Koordinator aksi lainnya, Ilham, mengatakan terdapat sejumlah tuntutan yang disampaikan mahasiswa. Salah satunya mendesak Bupati Pandeglang mencopot kepala organisasi perangkat daerah (OPD) yang dinilai gagal memenuhi target PAD.

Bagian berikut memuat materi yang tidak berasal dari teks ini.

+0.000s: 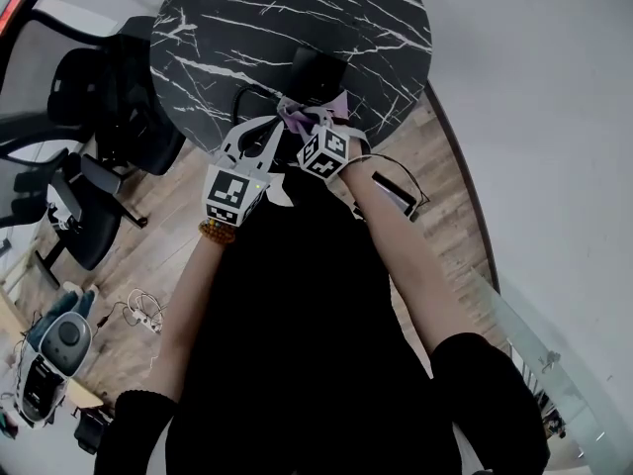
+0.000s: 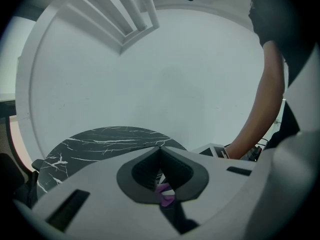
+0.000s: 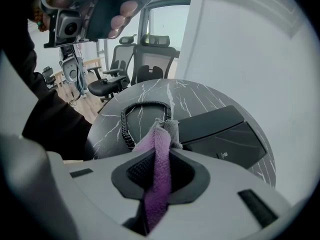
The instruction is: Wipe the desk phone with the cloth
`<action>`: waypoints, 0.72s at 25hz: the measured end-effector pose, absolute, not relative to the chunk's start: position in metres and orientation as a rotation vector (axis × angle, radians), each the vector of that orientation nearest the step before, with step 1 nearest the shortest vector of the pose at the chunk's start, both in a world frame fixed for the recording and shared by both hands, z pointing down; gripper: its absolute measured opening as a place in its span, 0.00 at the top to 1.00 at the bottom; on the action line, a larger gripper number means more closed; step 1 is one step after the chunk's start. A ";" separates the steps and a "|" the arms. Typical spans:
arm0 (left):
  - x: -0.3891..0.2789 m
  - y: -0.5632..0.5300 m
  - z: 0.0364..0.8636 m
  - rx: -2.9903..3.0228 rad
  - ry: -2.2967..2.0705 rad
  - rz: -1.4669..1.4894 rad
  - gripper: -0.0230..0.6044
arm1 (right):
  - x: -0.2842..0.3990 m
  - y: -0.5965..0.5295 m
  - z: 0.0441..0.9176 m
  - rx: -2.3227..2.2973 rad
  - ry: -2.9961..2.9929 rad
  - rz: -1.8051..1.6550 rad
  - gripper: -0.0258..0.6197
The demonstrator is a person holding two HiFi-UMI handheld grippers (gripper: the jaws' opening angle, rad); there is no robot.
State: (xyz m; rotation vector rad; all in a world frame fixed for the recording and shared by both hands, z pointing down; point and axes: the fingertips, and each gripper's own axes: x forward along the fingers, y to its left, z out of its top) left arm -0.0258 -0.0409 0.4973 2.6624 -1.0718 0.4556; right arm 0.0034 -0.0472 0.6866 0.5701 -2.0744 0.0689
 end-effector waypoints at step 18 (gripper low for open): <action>-0.019 -0.039 0.497 2.675 -1.057 0.478 0.94 | -0.002 -0.038 0.692 0.591 -2.100 0.114 0.87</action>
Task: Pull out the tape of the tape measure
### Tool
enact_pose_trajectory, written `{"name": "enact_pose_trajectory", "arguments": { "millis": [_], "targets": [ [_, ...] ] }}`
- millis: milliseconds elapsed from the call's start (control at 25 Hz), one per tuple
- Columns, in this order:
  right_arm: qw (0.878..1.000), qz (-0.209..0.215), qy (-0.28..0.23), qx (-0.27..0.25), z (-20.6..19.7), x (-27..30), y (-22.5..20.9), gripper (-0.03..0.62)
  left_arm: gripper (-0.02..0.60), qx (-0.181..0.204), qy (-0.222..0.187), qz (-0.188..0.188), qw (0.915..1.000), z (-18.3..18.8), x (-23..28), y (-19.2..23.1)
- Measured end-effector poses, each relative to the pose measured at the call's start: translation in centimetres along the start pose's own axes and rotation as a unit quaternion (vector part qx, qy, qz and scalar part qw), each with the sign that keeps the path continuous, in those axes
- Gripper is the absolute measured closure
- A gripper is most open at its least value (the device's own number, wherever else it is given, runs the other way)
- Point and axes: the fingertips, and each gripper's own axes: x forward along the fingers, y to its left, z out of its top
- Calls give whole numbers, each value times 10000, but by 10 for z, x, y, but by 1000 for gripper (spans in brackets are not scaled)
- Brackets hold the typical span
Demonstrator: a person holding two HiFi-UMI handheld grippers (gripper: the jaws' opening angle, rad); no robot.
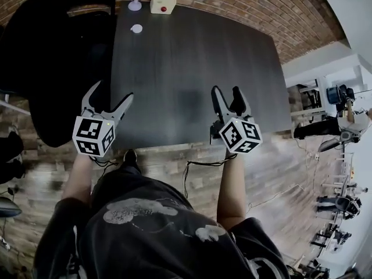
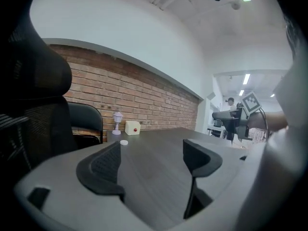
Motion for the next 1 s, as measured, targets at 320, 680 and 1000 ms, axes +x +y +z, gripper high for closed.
{"name": "enact_pose_trajectory", "arguments": {
  "millis": [320,680,1000],
  "targets": [
    [9865,1331,583,-754,31,109,31,267,184,-37,73,433,9990,15,29,42],
    [9460,2745,1065,-1357,4,245,64,269,184,-75,177,1311,9912,21,62,70],
    [9186,3380,1467,-1429,-49,338,93,269,184,-51,302,1805,9831,17,100,89]
  ]
}}
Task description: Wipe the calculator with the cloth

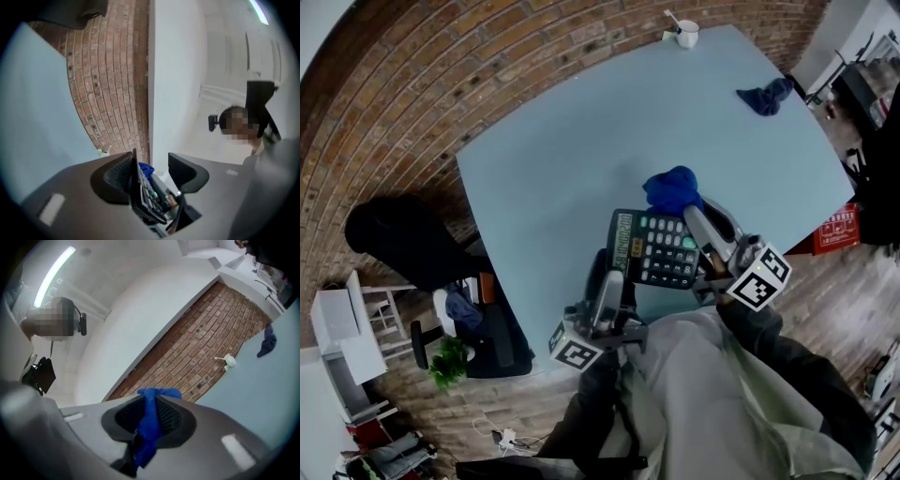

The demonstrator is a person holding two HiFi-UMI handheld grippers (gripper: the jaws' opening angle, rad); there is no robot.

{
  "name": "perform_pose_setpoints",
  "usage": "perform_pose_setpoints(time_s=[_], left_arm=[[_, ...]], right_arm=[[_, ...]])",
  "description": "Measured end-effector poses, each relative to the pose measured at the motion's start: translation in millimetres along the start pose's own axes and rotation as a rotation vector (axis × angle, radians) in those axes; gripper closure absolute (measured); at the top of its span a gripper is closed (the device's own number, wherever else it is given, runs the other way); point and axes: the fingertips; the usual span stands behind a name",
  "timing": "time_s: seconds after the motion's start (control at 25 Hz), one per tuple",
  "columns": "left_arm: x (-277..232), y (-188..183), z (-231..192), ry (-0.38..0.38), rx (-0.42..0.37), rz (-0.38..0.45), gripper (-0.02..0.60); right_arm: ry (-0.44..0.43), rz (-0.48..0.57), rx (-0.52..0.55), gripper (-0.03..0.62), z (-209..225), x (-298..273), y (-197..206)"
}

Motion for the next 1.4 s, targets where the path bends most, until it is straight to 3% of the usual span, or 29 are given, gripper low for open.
perform_pose_setpoints(time_s=[0.08, 0.12, 0.16, 0.2, 0.24, 0.32, 0.36, 0.44, 0.48, 0.56, 0.6, 0.64, 0.72, 0.76, 0.84, 0.88, 0.96, 1.0, 1.08, 1.16, 1.32, 1.4], left_arm=[[-2.1, 0.2, -1.7, -0.02, -0.006, 0.002, 0.318], [-2.0, -1.7, -1.6, -0.006, 0.043, 0.027, 0.319], [-1.5, -4.1, -0.5, 0.019, 0.112, 0.06, 0.352], [-0.5, -6.0, 0.6, 0.041, 0.168, 0.089, 0.469], [1.0, -6.0, 0.3, 0.044, 0.181, 0.099, 0.491], [2.2, -1.0, -2.4, 0.014, 0.111, 0.068, 0.491], [0.8, 2.3, -2.2, 0.005, 0.074, 0.042, 0.484], [-2.3, 5.3, 1.0, 0.022, 0.072, 0.013, 0.331], [-2.7, 4.0, 3.6, 0.045, 0.109, 0.023, 0.331], [-1.6, -0.7, 10.9, 0.09, 0.162, 0.061, 0.394], [-0.5, -1.6, 14.9, 0.102, 0.144, 0.063, 0.444], [0.0, -1.5, 19.2, 0.111, 0.109, 0.055, 0.455], [-2.9, 2.5, 24.3, 0.125, 0.081, 0.032, 0.432], [-6.1, 7.8, 22.5, 0.114, 0.098, 0.018, 0.413], [-10.2, 20.4, 11.1, 0.048, 0.137, -0.011, 0.253], [-9.3, 22.7, 4.0, 0.006, 0.141, -0.017, 0.288], [-5.8, 21.0, -7.2, -0.056, 0.131, -0.02, 0.49], [-5.8, 20.6, -9.9, -0.073, 0.122, -0.028, 0.494], [-6.4, 19.8, -13.5, -0.098, 0.097, -0.041, 0.499], [-3.9, 11.9, -17.5, -0.129, 0.054, -0.016, 0.502], [-1.4, -6.9, -16.9, -0.177, -0.107, 0.008, 0.508], [-1.8, -12.0, -14.6, -0.167, -0.148, 0.005, 0.509]], right_arm=[[0.002, 0.01, 0.018, 0.525, -4.5, 0.1, -3.6], [-0.004, 0.017, 0.017, 0.525, -6.6, -0.1, -5.1], [-0.011, 0.021, 0.004, 0.525, -7.6, -0.5, -5.5], [-0.019, 0.023, -0.017, 0.525, -7.5, -1.1, -5.0], [-0.023, 0.024, -0.036, 0.523, -6.5, -1.2, -4.4], [-0.017, 0.028, -0.042, 0.523, -3.9, 0.1, -5.5], [-0.011, 0.033, -0.024, 0.523, -3.9, 1.2, -7.6], [-0.001, 0.053, 0.03, 0.523, -7.2, 3.0, -13.1], [0.004, 0.064, 0.061, 0.523, -9.3, 3.7, -15.5], [0.031, 0.066, 0.126, 0.523, -11.2, 5.2, -14.9], [0.053, 0.056, 0.146, 0.523, -10.1, 6.4, -11.6], [0.072, 0.047, 0.145, 0.523, -7.9, 8.1, -7.5], [0.089, 0.054, 0.095, 0.523, -3.1, 11.7, -2.2], [0.085, 0.072, 0.075, 0.523, -3.5, 13.0, -2.5], [0.051, 0.116, 0.102, 0.523, -14.9, 14.1, -8.2], [0.026, 0.129, 0.138, 0.523, -23.4, 13.4, -11.4], [-0.01, 0.133, 0.199, 0.523, -35.6, 10.2, -14.7], [-0.017, 0.123, 0.214, 0.523, -37.2, 8.7, -14.5], [-0.026, 0.049, 0.235, 0.523, -33.8, 4.0, -7.5], [-0.038, -0.111, 0.311, 0.523, -31.2, -3.3, 8.5], [-0.12, -0.483, 0.75, 0.525, -62.2, 1.1, 44.1], [-0.215, -0.665, 0.887, 0.525, -83.8, 12.8, 65.6]])
Point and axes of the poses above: the fingertips, and each gripper's own axes: x backward along the fingers, z to its right, y out of its underside
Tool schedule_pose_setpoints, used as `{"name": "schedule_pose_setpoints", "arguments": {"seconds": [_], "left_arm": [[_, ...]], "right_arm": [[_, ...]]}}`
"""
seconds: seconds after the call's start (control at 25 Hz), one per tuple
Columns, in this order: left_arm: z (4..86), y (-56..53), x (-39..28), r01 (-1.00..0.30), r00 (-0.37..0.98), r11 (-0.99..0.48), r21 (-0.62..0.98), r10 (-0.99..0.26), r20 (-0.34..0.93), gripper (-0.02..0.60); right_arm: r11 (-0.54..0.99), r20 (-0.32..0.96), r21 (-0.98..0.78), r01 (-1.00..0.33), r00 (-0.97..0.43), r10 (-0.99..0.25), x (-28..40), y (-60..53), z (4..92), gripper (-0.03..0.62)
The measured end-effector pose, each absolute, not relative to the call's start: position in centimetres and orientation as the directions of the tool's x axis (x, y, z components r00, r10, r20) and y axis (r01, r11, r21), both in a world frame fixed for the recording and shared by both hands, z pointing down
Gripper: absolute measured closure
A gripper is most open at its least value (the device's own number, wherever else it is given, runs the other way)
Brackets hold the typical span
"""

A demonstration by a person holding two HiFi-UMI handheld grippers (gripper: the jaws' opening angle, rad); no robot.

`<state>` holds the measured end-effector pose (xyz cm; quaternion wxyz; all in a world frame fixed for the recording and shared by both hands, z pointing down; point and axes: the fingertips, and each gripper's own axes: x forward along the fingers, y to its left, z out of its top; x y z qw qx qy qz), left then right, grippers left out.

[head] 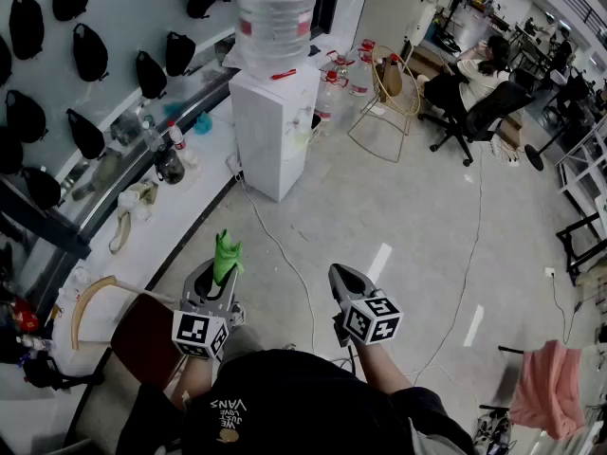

Mahasiswa juga menuntut DPRD Pandeglang turun langsung ke lapangan untuk melakukan pengawasan dan penindakan terhadap pengelola parkir, pariwisata, pasar, hotel, restoran, serta perusahaan yang dinilai tidak memenuhi kewajiban membayar pajak dan retribusi.
"Kami juga menuntut DPRD Pandeglang menghapus anggaran peningkatan kapasitas anggota DPRD sebesar Rp1,1 miliar dan mengalihkannya untuk kegiatan lain yang manfaatnya dapat dirasakan langsung oleh masyarakat," tuturnya.
Sementara itu, Ketua DPRD Pandeglang, A Khotibul Umam, menyambut baik aksi unjuk rasa yang dilakukan para mahasiswa.
Pihaknya berjanji, aspirasi yang disampaikan mahasiswa akan ditindaklanjuti.
"Kami siap menindaklanjuti aspirasi yang disampaikan oleh para mahasiswa ini," tuturnya di hadapan ratusan mahasiswa.